# YOUR TASK
Print the data that follows word for word, leaving out any picture.

*** Begin section ***

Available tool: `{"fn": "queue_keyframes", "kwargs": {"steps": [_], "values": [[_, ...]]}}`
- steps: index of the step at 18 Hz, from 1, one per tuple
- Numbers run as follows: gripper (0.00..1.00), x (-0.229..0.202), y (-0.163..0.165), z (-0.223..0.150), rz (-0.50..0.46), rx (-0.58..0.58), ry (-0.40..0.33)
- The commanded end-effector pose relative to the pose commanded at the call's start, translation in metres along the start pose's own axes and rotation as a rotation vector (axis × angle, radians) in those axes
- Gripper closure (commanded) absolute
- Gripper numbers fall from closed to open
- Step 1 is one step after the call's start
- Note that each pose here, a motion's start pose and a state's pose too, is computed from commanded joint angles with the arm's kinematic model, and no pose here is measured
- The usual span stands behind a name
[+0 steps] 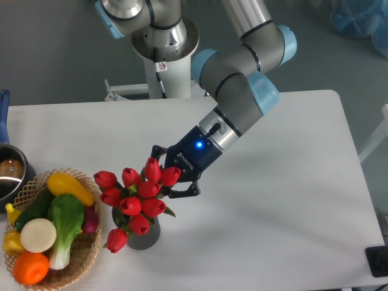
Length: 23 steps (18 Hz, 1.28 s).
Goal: Pick up the flowers from the vase
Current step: 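Lift the gripped tulips straight up out of the black vase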
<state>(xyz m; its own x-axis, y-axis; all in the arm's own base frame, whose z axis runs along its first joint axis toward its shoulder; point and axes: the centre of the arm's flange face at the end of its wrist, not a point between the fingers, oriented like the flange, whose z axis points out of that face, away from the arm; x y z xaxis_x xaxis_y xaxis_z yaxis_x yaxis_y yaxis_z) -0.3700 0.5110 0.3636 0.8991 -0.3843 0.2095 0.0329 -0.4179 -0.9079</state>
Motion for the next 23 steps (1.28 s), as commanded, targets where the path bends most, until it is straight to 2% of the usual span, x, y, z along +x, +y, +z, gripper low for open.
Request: {"fn": "queue_keyframes", "kwargs": {"steps": [5,14,23], "values": [[0.98,0.005,-0.011,-0.011,-0.014,0.029,-0.004],[0.98,0.0,-0.048,-0.054,-0.05,0.129,-0.03],[0.98,0.001,-0.067,-0.069,-0.084,0.19,-0.012]]}}
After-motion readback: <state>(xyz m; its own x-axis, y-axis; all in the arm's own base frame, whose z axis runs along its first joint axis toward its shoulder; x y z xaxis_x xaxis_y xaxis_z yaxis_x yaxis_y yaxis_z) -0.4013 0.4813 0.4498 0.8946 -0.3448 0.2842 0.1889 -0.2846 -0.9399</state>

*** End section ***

# EXERCISE RESPONSE
Available tool: `{"fn": "queue_keyframes", "kwargs": {"steps": [_], "values": [[_, ...]]}}`
- steps: index of the step at 18 Hz, from 1, one per tuple
- Numbers run as follows: gripper (0.00..1.00), x (-0.229..0.202), y (-0.163..0.165), z (-0.223..0.150), rz (-0.50..0.46), rx (-0.58..0.58), ry (-0.40..0.33)
- The commanded end-effector pose relative to the pose commanded at the call's start, translation in metres along the start pose's own axes and rotation as a rotation vector (axis × angle, radians) in those axes
- Gripper closure (commanded) absolute
- Gripper numbers fall from closed to open
- Step 1 is one step after the call's start
- Note that each pose here, a motion's start pose and a state's pose too, is computed from commanded joint angles with the arm's kinematic model, and no pose here is measured
- The usual span stands behind a name
[+0 steps] 
Length: 23 steps (18 Hz, 1.28 s).
Goal: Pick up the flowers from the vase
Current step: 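Lift the gripped tulips straight up out of the black vase
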<state>(xyz m; its own x-axis, y-axis; all in the arm's own base frame, whose z axis runs along its first joint axis toward its shoulder; point and axes: the centre of the arm's flange face at the end of its wrist, not a point between the fingers, oriented like the flange, whose z axis points out of that face, away from the arm; x y z xaxis_x xaxis_y xaxis_z yaxis_x yaxis_y yaxis_z) -0.3700 0.5110 0.3636 0.8991 -0.3843 0.2095 0.0329 -0.4179 -0.9079</state>
Motion for the next 23 steps (1.28 s), as commanded, targets where the path bends most, until it is straight to 2% of the usual span, x, y, z along +x, +y, +z, gripper low for open.
Request: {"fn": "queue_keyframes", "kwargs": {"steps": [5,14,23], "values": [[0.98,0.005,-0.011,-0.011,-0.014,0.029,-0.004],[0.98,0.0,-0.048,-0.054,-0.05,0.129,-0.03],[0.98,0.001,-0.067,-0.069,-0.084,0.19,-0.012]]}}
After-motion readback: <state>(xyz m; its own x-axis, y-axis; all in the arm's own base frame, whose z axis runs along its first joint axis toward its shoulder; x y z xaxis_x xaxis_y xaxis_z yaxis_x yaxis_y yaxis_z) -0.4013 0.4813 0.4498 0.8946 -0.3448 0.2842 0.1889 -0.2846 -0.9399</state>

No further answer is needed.